BEGIN
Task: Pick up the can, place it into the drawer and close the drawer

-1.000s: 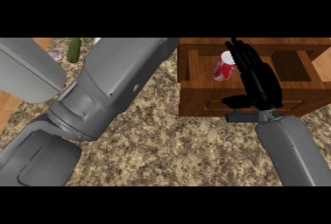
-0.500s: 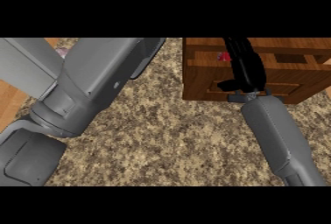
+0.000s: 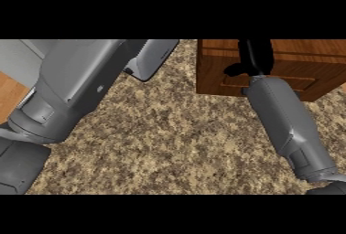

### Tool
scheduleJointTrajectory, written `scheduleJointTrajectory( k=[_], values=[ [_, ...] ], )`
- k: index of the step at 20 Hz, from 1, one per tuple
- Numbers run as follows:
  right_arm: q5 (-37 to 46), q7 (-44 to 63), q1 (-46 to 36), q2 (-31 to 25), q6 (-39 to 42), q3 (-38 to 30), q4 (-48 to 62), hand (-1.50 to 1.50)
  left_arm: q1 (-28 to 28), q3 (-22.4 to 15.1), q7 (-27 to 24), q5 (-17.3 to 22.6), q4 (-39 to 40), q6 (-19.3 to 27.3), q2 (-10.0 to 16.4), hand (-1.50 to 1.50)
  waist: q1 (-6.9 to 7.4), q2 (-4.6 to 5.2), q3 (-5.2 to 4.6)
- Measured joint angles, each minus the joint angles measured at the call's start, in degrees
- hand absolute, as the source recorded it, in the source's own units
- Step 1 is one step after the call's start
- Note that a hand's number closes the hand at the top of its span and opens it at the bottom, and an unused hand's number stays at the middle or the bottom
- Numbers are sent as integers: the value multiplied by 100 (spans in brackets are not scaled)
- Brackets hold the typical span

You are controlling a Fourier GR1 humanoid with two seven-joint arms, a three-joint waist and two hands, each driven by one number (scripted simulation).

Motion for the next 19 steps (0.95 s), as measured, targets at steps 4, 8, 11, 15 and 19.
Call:
scheduleJointTrajectory(
  k=[4, 8, 11, 15, 19],
  values=[
    [65, 0, -413, -39, -144, -115, 540, -150, 298, -42, 117, -18, -394, -105, 174, -150, 84, 21, 1],
    [120, 10, -761, -46, -164, -184, 973, -150, 541, -83, 179, -61, -726, -101, 275, -150, 122, 56, 11],
    [72, -100, -932, -79, -131, -274, 1198, -150, 705, -113, 273, -63, -972, -158, 346, -150, 143, 84, 24],
    [-146, -476, -1041, -65, -17, -466, 1336, -150, 912, -112, 385, -63, -1271, -194, 511, -150, 129, 108, 40],
    [-338, -861, -1086, -66, 12, -658, 1415, -150, 1168, -94, 449, -36, -1604, -309, 717, -150, 127, 121, 47]
  ],
)
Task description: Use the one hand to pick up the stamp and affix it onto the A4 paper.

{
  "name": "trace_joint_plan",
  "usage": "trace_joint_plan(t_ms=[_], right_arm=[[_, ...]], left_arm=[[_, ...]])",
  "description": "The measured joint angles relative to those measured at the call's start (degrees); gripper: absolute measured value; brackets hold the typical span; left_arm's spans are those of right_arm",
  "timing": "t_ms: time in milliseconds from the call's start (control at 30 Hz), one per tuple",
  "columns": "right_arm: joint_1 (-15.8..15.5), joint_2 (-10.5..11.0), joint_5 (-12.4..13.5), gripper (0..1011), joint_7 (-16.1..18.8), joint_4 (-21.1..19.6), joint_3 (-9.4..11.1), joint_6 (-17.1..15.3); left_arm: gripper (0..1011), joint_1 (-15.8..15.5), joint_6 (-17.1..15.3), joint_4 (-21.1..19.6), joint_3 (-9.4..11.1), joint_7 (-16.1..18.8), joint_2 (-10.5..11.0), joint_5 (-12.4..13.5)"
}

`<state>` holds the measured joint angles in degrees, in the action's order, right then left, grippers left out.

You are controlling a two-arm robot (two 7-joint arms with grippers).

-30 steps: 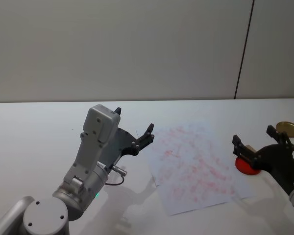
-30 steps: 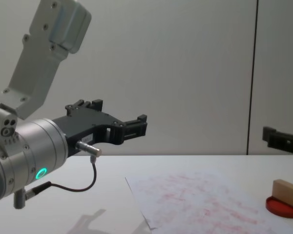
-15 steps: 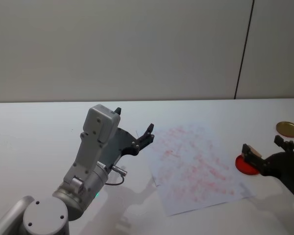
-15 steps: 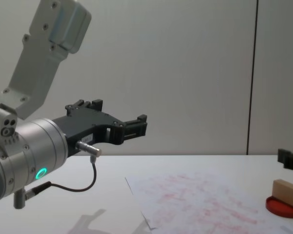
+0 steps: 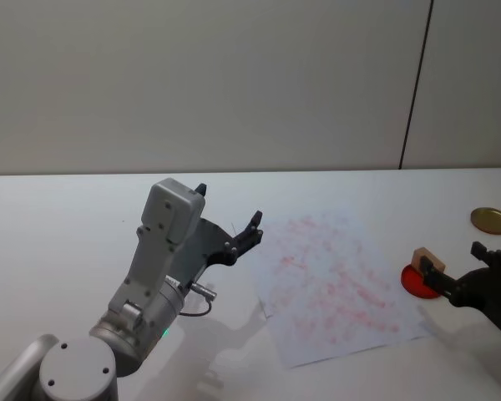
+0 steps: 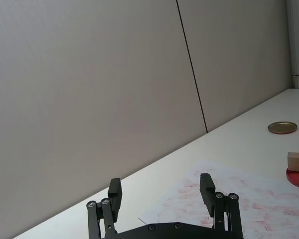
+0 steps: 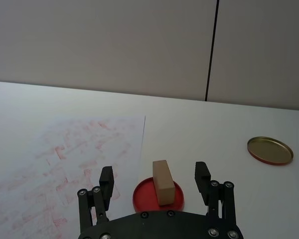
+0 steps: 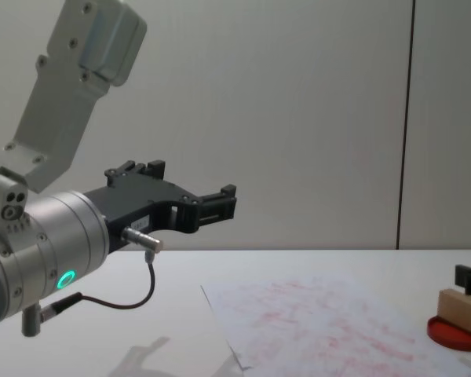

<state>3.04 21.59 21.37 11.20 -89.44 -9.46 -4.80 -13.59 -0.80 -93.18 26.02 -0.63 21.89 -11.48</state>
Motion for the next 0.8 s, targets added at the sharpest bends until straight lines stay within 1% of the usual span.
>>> trace_joint_plan(t_ms=[267, 600, 800], right_arm=[[1.8, -0.6, -0.3, 1001, 1.5, 3.5, -0.1, 0.1], [4.9, -1.9, -1.9, 1001, 3.0, 8.7, -0.8, 0.5], [6.2, -2.5, -2.8, 1001, 3.5, 11.0, -1.1, 0.8]], left_arm=[[993, 0.0, 0.0, 0.0, 0.0, 0.0, 0.0, 0.0], [993, 0.0, 0.0, 0.0, 0.0, 0.0, 0.0, 0.0], [993, 0.0, 0.0, 0.0, 0.0, 0.0, 0.0, 0.0]])
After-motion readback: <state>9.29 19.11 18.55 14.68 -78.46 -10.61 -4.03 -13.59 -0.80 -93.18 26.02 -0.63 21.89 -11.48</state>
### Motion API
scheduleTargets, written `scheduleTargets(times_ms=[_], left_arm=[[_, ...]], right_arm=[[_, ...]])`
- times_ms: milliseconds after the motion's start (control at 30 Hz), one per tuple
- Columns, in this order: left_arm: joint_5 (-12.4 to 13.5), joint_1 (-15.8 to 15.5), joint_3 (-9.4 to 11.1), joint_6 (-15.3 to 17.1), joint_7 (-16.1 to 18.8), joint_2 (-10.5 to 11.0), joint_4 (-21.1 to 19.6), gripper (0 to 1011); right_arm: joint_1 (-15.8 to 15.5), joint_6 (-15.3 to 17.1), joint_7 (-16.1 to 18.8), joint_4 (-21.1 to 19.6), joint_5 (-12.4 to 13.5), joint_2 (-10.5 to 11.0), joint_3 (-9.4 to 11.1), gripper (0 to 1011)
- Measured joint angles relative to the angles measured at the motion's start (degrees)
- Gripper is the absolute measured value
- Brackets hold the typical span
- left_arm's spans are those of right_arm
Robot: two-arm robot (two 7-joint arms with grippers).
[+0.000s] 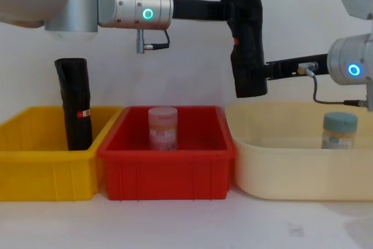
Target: Pick up the garbage bag with the one hand and transfer it to the other hand.
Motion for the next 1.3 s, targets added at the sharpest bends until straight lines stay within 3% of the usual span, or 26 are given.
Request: scheduleTargets(times_ms=[300, 1100, 1300], left_arm=[[0.0, 0.0, 0.0, 0.0, 0.0, 0.0, 0.0, 386], [0.0, 0.0, 0.0, 0.0, 0.0, 0.0, 0.0, 386], [0.0, 0.0, 0.0, 0.0, 0.0, 0.0, 0.0, 386]], right_arm=[[1.5, -0.5, -1.7, 2.2, -1.1, -0.8, 0.4, 1000], [5.3, 0.2, -1.2, 6.4, -3.1, -3.2, -0.7, 1000], [5.7, 0.3, -1.2, 7.0, -3.3, -3.5, -0.8, 890]])
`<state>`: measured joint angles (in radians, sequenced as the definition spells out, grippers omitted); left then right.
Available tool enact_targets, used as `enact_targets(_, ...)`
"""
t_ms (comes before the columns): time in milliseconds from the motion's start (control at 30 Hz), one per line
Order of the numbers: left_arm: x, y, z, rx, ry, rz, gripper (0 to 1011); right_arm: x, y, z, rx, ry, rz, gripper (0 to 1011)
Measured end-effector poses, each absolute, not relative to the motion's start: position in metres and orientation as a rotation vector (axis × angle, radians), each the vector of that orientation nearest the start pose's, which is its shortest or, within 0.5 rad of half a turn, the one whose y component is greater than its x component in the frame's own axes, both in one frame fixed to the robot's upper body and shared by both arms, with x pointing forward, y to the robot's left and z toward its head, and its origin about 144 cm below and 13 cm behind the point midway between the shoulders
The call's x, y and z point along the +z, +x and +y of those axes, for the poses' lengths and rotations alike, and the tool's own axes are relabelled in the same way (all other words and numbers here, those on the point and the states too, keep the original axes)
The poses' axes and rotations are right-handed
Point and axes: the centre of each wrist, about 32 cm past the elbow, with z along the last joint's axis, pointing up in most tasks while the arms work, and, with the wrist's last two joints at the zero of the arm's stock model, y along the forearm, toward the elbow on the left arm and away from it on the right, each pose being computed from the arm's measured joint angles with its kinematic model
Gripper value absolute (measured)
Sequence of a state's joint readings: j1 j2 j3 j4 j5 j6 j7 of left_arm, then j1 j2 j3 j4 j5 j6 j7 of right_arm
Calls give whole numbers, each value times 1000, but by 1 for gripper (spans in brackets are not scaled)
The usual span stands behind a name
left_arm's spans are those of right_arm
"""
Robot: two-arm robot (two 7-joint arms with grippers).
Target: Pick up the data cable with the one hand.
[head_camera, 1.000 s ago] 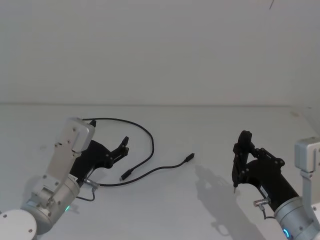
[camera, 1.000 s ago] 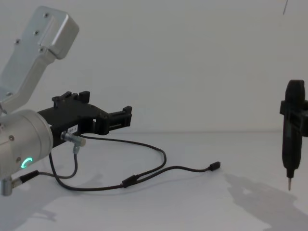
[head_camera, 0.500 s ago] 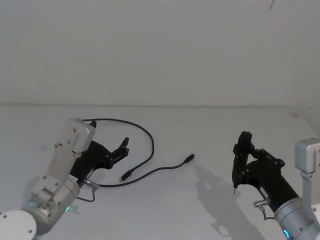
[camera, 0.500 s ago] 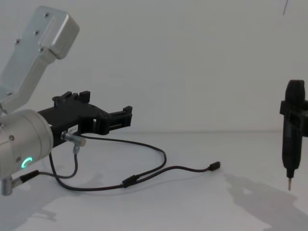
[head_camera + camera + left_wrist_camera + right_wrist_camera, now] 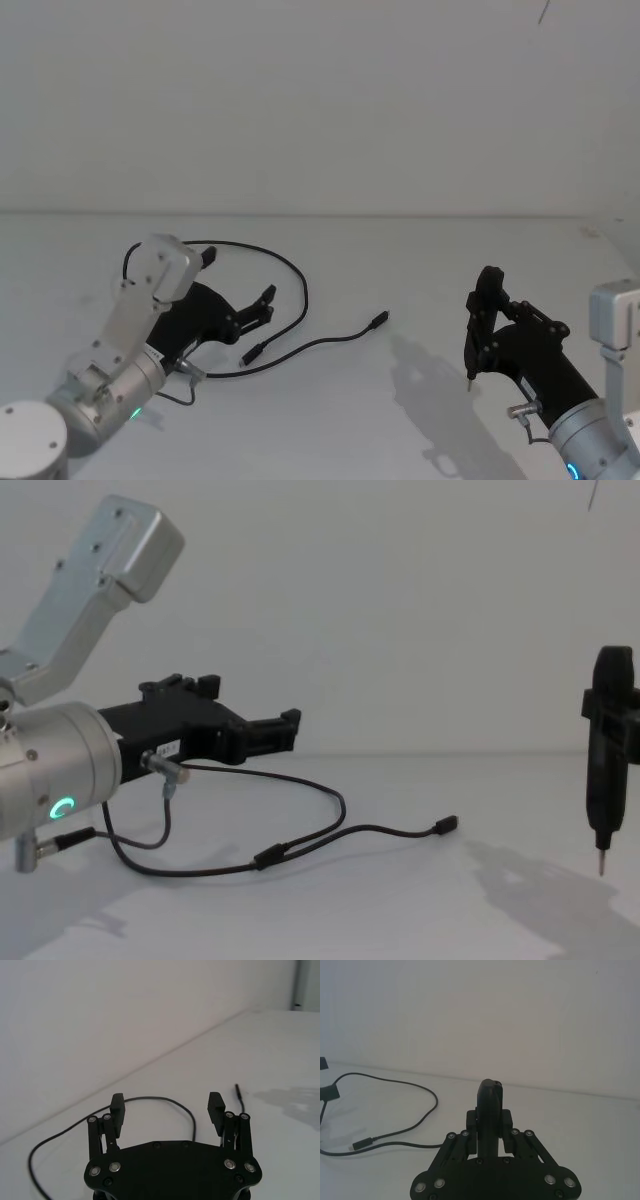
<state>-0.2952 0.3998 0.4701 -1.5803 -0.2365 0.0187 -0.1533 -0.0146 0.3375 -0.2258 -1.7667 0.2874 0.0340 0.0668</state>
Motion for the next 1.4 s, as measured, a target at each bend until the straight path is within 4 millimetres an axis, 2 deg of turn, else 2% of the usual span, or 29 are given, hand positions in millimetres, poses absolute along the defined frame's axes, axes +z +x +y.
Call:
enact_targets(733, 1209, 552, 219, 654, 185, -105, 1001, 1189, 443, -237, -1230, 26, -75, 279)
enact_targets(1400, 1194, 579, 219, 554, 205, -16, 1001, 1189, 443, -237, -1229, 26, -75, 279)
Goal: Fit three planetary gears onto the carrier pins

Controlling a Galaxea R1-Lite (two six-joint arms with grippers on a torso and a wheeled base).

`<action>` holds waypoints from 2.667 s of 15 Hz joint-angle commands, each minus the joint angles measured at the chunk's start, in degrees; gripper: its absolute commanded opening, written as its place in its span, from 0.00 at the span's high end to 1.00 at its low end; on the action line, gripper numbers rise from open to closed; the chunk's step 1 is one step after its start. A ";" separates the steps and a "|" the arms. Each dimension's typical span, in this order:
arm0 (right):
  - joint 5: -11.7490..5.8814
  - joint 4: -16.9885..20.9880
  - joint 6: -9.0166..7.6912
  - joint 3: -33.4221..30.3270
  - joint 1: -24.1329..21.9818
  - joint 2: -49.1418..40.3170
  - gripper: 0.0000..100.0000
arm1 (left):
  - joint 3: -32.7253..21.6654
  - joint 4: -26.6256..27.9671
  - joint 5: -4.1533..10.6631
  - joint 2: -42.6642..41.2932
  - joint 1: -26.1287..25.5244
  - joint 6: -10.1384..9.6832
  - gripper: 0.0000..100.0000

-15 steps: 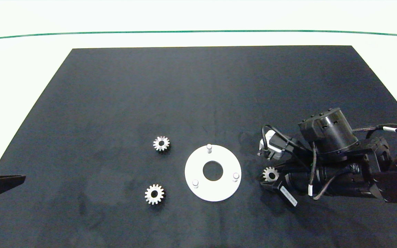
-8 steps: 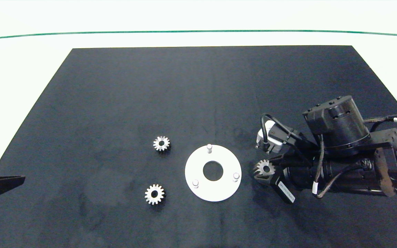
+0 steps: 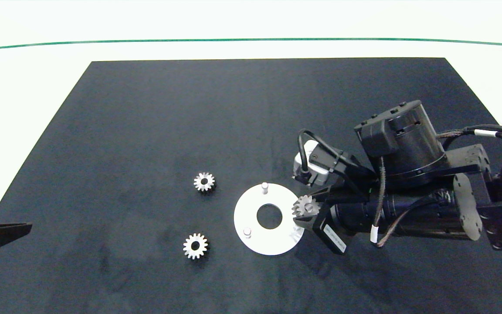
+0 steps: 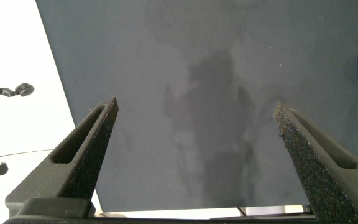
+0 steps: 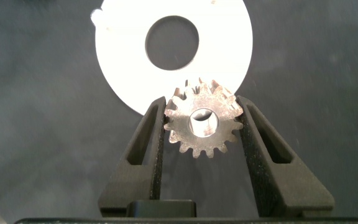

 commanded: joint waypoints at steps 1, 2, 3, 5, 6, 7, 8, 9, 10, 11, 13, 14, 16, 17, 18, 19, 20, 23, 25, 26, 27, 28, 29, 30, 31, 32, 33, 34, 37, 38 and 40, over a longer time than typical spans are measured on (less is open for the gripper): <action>-0.48 0.07 -0.01 -1.18 0.63 3.23 0.75 | -0.01 0.25 0.01 0.00 0.02 0.09 0.00; -0.48 0.07 -0.01 -1.18 0.63 3.75 0.75 | -0.01 0.25 0.01 -0.08 0.02 0.09 0.00; -0.57 0.07 -0.01 -1.18 0.63 4.02 0.75 | -0.01 0.25 0.01 -0.08 -0.07 0.09 0.00; -1.27 0.68 -0.01 -1.36 0.63 4.37 0.75 | -0.01 0.25 0.01 -0.08 -0.07 0.09 0.00; -1.54 1.21 -0.01 -1.62 0.63 4.63 0.75 | 0.07 0.25 0.01 -0.08 -0.07 0.09 0.00; -1.54 1.39 -0.10 -1.89 0.63 4.81 0.75 | 0.07 0.34 0.01 -0.08 -0.07 0.09 0.00; -1.63 1.39 -0.01 -1.89 0.63 4.90 0.75 | 0.07 0.25 0.01 -0.08 -0.07 0.09 0.00; -1.63 1.39 -0.01 -1.89 0.63 4.98 0.75 | 0.07 0.25 0.01 -0.08 -0.07 0.09 0.00; -1.63 1.47 -0.01 -1.89 0.63 5.07 0.75 | 0.07 0.34 0.01 -0.08 -0.07 0.09 0.00; -1.54 1.39 -0.01 -1.89 0.63 5.34 0.75 | 0.07 0.25 0.01 -0.08 -0.07 0.09 0.00; -1.54 1.39 -0.01 -1.62 1.24 5.51 0.75 | 0.07 0.25 0.01 -0.08 -0.07 0.09 0.00; -1.54 1.39 -0.01 -1.36 1.42 5.51 0.75 | 0.07 0.25 0.01 -0.17 -0.07 0.09 0.00; -1.63 1.39 0.08 -1.36 1.86 5.51 0.75 | 0.07 0.25 0.01 -0.26 -0.07 0.09 0.00; -1.63 1.39 0.08 -1.36 1.86 5.42 0.75 | 0.07 0.25 0.01 -0.26 -0.07 0.09 0.00; -1.63 1.39 0.17 -1.36 1.86 5.16 0.75 | 0.07 0.25 0.01 -0.26 -0.07 0.09 0.00; -1.54 1.39 0.26 -1.18 1.86 4.98 0.75 | 0.16 0.25 0.01 -0.26 -0.07 0.17 0.00; -1.54 1.30 0.26 -1.01 1.86 4.81 0.75 | 0.16 0.25 -0.08 -0.26 -0.07 0.17 0.00; -2.77 1.03 0.17 -0.22 1.86 4.72 0.75 | 0.16 0.34 -0.08 -0.26 -0.07 0.17 0.00; -2.77 1.03 0.17 -0.22 1.77 4.72 0.75 | 0.25 0.34 -0.08 -0.26 -0.25 0.17 0.00; -2.77 0.95 0.17 -0.31 1.77 4.63 0.75 | 0.16 0.25 0.01 -0.26 -0.42 0.17 0.00; -2.77 0.95 0.17 -0.22 1.77 4.54 0.75 | 0.25 0.25 -0.08 -0.26 -0.42 0.17 0.00; -2.77 0.95 0.17 -0.22 1.68 4.28 0.75 | 0.25 0.34 -0.08 -0.26 -0.42 0.17 0.00; -2.77 0.95 0.17 -0.04 1.59 4.02 0.00 | 0.25 0.34 0.01 -0.26 -0.42 0.17 0.00; -2.77 0.95 0.26 -0.04 1.59 3.93 0.00 | 0.25 0.34 0.01 -0.26 -0.51 0.17 0.00; -2.86 0.95 0.17 -0.22 1.50 4.02 0.00 | 0.25 0.34 -0.08 -0.26 -0.51 0.17 0.00; -2.86 0.95 0.17 -0.22 1.59 4.10 0.00 | 0.25 0.34 -0.08 -0.17 -0.51 0.17 0.00; -2.86 0.86 0.17 -0.22 1.59 4.28 0.00 | 0.25 0.34 -0.08 -0.17 -0.51 0.17 0.00; -2.77 0.68 0.17 -0.22 1.59 4.37 0.00 | 0.25 0.34 -0.08 -0.17 -0.51 0.17 0.00; -2.68 0.68 0.43 0.31 1.06 2.08 0.00 | 0.34 0.34 -0.17 -0.08 -0.51 0.17 0.00; -2.68 0.68 0.87 1.54 -0.08 -0.64 0.00 | 0.34 0.34 -0.43 0.27 -0.77 0.00 0.00; -3.82 0.68 2.01 3.74 -1.75 -4.33 0.00 | 0.43 0.34 -0.78 1.94 -3.50 -0.79 0.00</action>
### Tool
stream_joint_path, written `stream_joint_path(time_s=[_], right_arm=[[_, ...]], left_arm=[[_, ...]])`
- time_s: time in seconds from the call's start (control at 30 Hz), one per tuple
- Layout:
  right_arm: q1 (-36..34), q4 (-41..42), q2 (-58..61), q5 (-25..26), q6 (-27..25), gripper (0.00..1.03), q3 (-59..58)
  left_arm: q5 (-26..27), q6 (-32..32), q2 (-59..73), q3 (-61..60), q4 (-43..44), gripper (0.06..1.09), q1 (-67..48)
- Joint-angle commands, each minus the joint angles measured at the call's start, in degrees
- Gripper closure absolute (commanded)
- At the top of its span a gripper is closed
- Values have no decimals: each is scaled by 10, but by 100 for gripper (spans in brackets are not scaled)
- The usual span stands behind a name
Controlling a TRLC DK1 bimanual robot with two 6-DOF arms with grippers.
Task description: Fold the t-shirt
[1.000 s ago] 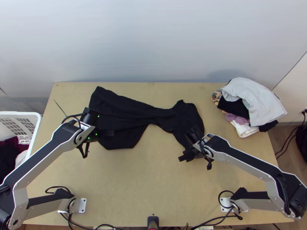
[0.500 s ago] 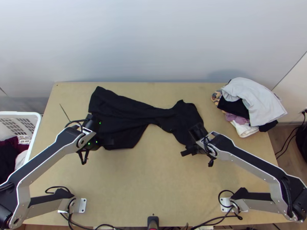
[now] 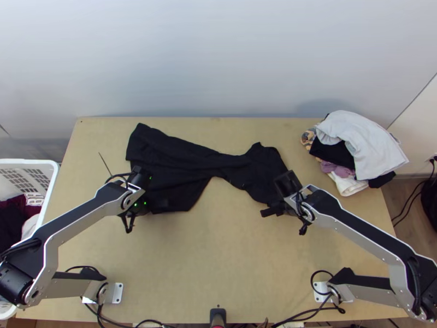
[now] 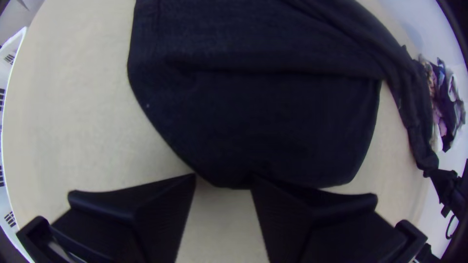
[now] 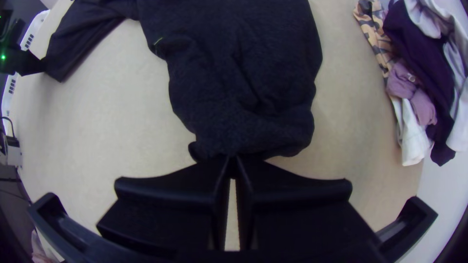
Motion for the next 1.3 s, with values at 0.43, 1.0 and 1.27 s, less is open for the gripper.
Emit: stream_joint_path(time_s=[0.43,1.0,1.27], right_arm=[[-116,-29,-43,0,-35,100,147],[-233,-108,-33,1,-40,100,426],[-256,-151,-32,2,-38,100,539]], left_arm=[[14,74,-63,264,-95,104,147],[83,84,-2,679,-247,104,350],[85,93,-2,796,-249,104,400]])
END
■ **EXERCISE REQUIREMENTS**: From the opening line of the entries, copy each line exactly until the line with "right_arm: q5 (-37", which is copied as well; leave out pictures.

■ **EXERCISE OUTPUT**:
Task: Pick up the can, place it into the drawer and close the drawer

-1.000s: 
-0.500s: 
+0.000s: 

### Tool
scheduleJointTrajectory, written `scheduleJointTrajectory( k=[_], values=[ [_, ...] ], )`
- k: index of the step at 20 Hz, from 1, one per tuple
- Numbers run as follows:
  right_arm: q5 (-37 to 46), q7 (-44 to 63), q1 (-46 to 36), q2 (-31 to 25), q6 (-39 to 42), q3 (-38 to 30), q4 (-48 to 62), hand (-1.50 to 1.50)

No additional output will be given.